Copy the entries below word for word, minus the pictures.

** Opening DATASET RECORDS block **

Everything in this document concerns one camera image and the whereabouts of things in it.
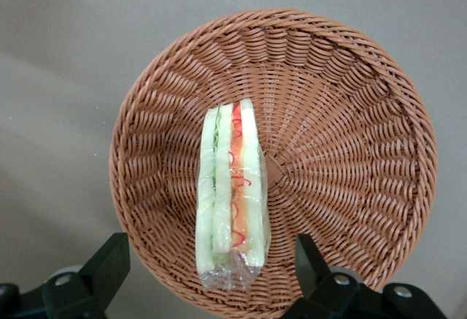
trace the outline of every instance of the wrapped sandwich
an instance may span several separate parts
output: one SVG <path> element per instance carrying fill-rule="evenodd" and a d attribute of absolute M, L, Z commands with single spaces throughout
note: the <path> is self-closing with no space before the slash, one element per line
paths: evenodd
<path fill-rule="evenodd" d="M 249 99 L 204 118 L 196 212 L 196 268 L 206 288 L 246 288 L 271 240 L 267 177 Z"/>

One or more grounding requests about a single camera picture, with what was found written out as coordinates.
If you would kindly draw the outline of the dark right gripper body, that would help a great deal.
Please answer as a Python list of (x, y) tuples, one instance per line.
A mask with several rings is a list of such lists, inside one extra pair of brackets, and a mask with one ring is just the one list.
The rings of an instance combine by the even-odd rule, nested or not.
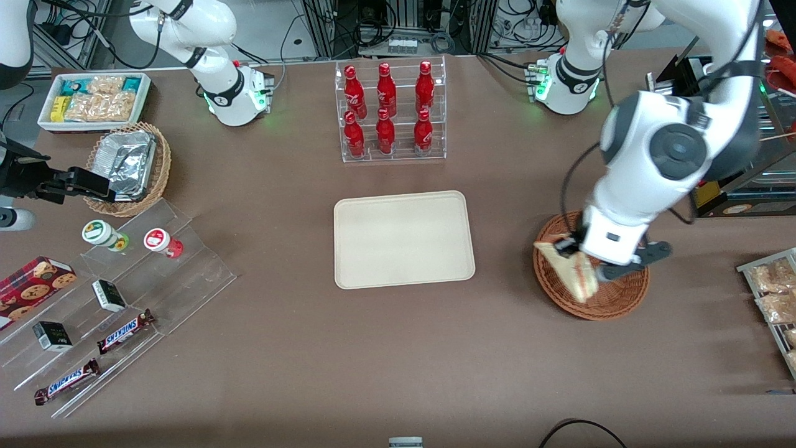
[(51, 157), (14, 140), (2, 140), (2, 151), (1, 195), (37, 199), (36, 186), (52, 180)]

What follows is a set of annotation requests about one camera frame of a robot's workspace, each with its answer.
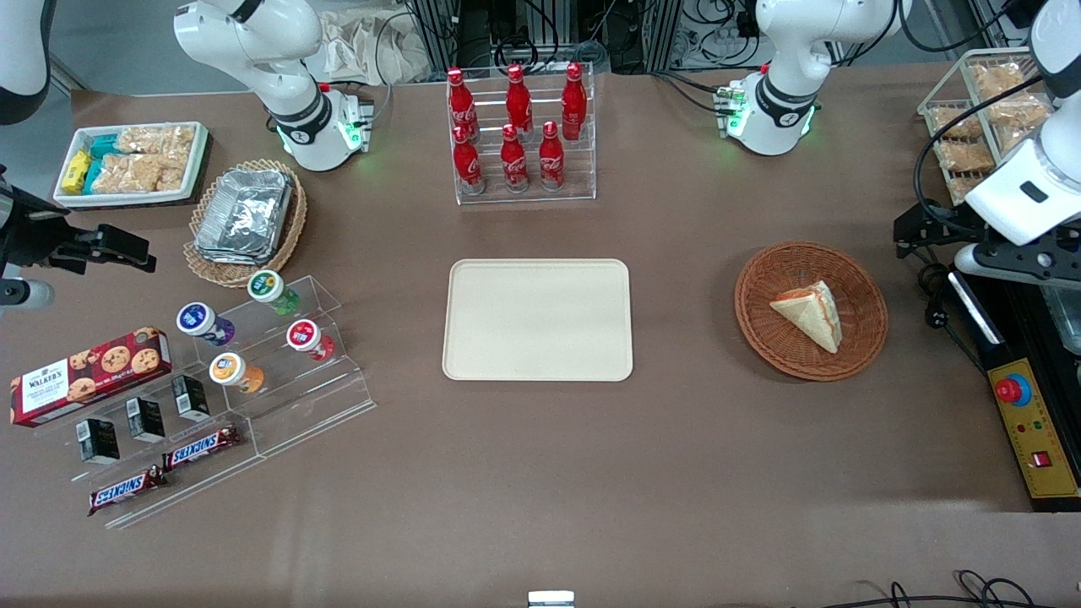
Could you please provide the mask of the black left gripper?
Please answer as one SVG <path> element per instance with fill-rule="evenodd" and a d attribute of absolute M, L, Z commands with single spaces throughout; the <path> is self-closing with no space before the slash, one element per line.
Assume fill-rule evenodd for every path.
<path fill-rule="evenodd" d="M 923 204 L 911 204 L 894 219 L 894 254 L 909 257 L 920 247 L 975 244 L 973 257 L 980 265 L 1078 265 L 1080 224 L 1064 224 L 1044 232 L 1032 242 L 1015 244 L 977 220 L 949 220 L 943 225 Z"/>

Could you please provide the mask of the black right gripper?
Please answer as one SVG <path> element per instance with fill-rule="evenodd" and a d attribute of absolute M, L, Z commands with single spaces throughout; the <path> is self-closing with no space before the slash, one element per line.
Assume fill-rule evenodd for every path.
<path fill-rule="evenodd" d="M 70 211 L 51 204 L 1 177 L 1 266 L 46 267 L 71 274 L 85 274 L 88 262 L 118 264 L 152 274 L 157 257 L 150 243 L 132 232 L 108 224 L 94 230 L 80 230 L 76 243 L 66 243 L 71 235 L 67 222 Z"/>

** Closing DATASET RECORDS block **

#### ANSWER BOX
Everything in this document concerns one camera image and the whereabouts of things in it.
trace the outline of every instance of the wrapped sandwich
an instance may span several separate parts
output: one SVG <path> element per instance carrying fill-rule="evenodd" and a d attribute of absolute M, L, Z commands with single spaces throughout
note: the <path> is self-closing with no space before the slash, one element per line
paths: evenodd
<path fill-rule="evenodd" d="M 249 99 L 204 118 L 196 212 L 196 268 L 206 288 L 246 288 L 271 240 L 267 177 Z"/>

One or more grounding requests about a single camera picture, with what was found written out as coordinates.
If you would kindly draw the outline of the dark right gripper body, that would help a great deal.
Please answer as a Python list of (x, y) tuples, one instance per line.
A mask with several rings is a list of such lists, inside one extra pair of brackets, and a mask with one ring is just the one list.
The rings of an instance combine by the even-odd rule, nested or not.
[(51, 157), (14, 140), (2, 140), (2, 151), (1, 195), (37, 199), (36, 186), (52, 180)]

What follows is a set of annotation requests about one camera frame of a robot's workspace, each with its answer.
Could you please provide the mask of the black left gripper?
Please answer as one SVG <path> element per instance with fill-rule="evenodd" and a d attribute of absolute M, L, Z commands with single spaces throughout; the <path> is self-closing with no space before the slash, one element per line.
Assume fill-rule evenodd for every path.
<path fill-rule="evenodd" d="M 923 204 L 911 204 L 894 219 L 894 254 L 909 257 L 920 247 L 975 244 L 973 257 L 980 265 L 1078 265 L 1080 224 L 1064 224 L 1044 232 L 1032 242 L 1015 244 L 977 220 L 949 220 L 943 225 Z"/>

Could you please provide the mask of the black right gripper?
Please answer as one SVG <path> element per instance with fill-rule="evenodd" and a d attribute of absolute M, L, Z commands with single spaces throughout; the <path> is self-closing with no space before the slash, one element per line.
Assume fill-rule evenodd for every path.
<path fill-rule="evenodd" d="M 70 211 L 51 204 L 1 177 L 1 266 L 46 267 L 71 274 L 85 274 L 88 262 L 118 264 L 152 274 L 157 257 L 150 243 L 132 232 L 108 224 L 94 230 L 80 230 L 76 243 L 66 243 L 71 235 L 67 222 Z"/>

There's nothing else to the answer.